Loch Long Salmon says it is exploring options after its proposal to build what would have been Scotland’s first semi-closed containment salmon farm was rejected by government planners on Monday.
Among these options is to appeal the decision to the Scottish Government.
The plan was to build the farm in Beinn Reithe near Arrochar. The site was chosen because it is sheltered, has deep water and is geographically isolated from other salmon farms while being strategically located near a potential shore base site.
Loch Long Salmon touted the project as “transformative” for Scottish aquaculture.
However, Long Long locals objected to the plan and urged their lawmakers to block it. On Monday, Loch Lomond and the Trossachs National Park Authority heeded the recommendation of the park planners to reject the proposal.
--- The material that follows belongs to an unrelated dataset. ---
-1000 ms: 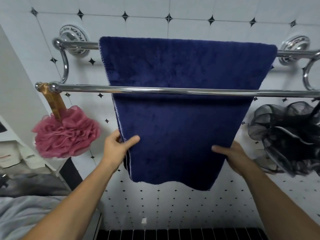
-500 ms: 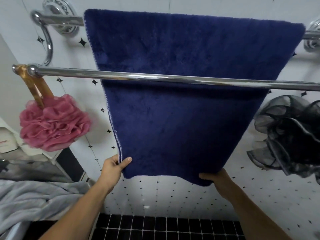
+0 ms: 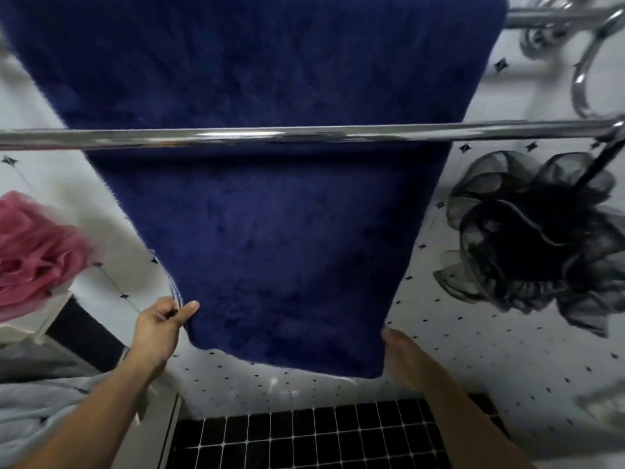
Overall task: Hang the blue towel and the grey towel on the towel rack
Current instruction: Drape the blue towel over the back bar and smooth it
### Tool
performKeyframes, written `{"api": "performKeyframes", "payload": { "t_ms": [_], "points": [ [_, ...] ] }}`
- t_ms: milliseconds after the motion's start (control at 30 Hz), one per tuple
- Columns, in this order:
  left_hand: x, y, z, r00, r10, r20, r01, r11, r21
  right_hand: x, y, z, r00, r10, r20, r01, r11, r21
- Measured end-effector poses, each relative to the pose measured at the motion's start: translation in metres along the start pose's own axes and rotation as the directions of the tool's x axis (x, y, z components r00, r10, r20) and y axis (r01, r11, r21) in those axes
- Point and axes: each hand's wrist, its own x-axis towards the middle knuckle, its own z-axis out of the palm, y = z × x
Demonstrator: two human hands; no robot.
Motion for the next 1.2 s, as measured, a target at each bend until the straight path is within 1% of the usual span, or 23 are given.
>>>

Member of the Scottish Parliament Ross Greer, echoed the objections, saying that while the development of new technology is welcome, “it is totally inappropriate to test it out by putting the largest fish farm in Scotland into such a sensitive area of a national park, especially with the added loss of ancient woodland on the shore.”
Stewart Hawthorn, managing director of Loch Long Salmon, lamented the project’s rejection, despite it gathering support in some quarters.
“The national park board have missed an opportunity to sensitively use the natural resources within the park to support local communities and fulfill their mission to improve the wider environment beyond the borders of the park. In doing so they have gone against the wishes of the community, expert advisers, national regulators and a cross-party group of elected officials,” he told local media.
“There are a range of options available to us to continue our efforts to bring the benefits of semi-closed containment aquaculture to Loch Long. We will explore those options carefully over the coming days and weeks before deciding on the next steps.”